━━━ Material shown ━━━
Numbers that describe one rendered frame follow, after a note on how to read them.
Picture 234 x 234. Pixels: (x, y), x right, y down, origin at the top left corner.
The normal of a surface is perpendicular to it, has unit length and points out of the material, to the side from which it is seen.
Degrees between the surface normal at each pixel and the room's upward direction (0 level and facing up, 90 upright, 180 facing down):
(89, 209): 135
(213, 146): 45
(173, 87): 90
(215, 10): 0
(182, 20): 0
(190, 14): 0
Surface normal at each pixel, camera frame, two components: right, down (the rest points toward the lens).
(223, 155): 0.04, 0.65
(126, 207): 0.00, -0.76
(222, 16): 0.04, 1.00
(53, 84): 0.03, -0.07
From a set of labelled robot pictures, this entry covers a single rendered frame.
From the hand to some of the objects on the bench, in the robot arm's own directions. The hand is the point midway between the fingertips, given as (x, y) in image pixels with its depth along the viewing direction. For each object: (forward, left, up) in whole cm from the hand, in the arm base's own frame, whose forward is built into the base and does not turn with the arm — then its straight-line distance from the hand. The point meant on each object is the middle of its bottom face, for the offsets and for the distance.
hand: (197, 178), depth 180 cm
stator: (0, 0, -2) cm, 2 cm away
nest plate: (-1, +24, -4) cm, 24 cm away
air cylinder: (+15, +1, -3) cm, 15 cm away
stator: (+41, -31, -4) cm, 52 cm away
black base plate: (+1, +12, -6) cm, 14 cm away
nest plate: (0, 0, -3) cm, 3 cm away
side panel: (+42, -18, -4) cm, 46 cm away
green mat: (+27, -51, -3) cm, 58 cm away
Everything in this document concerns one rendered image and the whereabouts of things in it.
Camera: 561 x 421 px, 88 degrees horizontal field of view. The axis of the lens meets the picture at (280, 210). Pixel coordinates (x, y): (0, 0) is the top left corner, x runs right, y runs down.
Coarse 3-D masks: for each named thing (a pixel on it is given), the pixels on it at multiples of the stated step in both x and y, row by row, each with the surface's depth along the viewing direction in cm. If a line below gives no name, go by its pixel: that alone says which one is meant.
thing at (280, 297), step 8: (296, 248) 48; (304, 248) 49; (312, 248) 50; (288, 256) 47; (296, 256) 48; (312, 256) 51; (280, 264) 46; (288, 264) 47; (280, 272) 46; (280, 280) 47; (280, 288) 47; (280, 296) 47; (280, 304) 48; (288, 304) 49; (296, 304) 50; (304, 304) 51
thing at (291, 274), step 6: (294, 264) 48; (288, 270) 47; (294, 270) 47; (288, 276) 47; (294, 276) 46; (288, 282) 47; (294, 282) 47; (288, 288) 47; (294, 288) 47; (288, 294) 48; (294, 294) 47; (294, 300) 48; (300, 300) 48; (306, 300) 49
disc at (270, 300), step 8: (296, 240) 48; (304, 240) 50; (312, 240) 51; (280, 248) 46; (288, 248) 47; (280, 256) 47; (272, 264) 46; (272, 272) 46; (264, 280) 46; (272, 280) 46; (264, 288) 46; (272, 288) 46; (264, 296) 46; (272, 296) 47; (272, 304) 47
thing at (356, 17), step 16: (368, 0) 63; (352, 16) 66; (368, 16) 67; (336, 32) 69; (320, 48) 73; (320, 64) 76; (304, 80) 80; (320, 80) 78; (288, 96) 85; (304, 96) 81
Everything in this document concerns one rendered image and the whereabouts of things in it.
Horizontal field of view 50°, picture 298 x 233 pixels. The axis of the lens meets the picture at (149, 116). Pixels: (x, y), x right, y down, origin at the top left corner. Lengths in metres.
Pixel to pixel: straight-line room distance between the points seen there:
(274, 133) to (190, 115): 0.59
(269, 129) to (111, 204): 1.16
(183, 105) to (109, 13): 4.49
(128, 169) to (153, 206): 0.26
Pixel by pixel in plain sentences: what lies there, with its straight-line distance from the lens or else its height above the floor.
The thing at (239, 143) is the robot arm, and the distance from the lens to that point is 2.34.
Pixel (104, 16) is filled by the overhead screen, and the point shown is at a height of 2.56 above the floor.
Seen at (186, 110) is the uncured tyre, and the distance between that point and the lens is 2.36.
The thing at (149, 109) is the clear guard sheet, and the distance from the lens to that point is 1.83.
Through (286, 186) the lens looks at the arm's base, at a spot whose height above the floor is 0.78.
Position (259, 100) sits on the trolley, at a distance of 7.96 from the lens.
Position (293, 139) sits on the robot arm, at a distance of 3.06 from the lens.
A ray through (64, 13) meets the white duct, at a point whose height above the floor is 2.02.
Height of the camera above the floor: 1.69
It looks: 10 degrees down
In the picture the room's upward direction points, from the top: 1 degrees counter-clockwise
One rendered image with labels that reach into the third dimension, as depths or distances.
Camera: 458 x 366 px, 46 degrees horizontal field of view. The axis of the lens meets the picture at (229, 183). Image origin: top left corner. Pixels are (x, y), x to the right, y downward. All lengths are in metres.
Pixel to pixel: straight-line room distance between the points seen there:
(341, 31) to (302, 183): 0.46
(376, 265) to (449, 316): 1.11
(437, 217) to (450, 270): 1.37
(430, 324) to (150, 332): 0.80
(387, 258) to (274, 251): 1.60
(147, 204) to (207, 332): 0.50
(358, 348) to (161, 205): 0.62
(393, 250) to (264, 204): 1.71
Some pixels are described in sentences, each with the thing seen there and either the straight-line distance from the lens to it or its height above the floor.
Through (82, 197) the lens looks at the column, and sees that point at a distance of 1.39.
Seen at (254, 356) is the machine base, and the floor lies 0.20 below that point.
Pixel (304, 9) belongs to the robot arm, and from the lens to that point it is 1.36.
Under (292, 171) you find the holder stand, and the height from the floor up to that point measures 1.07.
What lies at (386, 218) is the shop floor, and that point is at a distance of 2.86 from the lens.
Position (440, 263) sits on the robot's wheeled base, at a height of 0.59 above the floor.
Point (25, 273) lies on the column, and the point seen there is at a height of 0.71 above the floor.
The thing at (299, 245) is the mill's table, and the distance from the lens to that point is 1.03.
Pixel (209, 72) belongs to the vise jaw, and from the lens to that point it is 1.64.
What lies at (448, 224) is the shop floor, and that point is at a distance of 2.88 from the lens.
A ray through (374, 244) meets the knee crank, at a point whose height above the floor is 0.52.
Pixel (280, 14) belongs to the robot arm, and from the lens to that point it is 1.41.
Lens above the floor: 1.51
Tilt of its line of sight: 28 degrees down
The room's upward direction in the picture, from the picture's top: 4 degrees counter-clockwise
━━━
### Work to be completed
From the records, copy every line that has the string "below" in it.

### Answer box
Coarse 3-D masks: for each named thing (a pixel on it is given), the pixels on it at multiples of the stated step in both x and y, row by row, each with the surface's depth along the viewing direction in cm. If a line below gives no name, go by its pixel: that alone says which one is meant.
Seen at (254, 356) is the machine base, and the floor lies 0.20 below that point.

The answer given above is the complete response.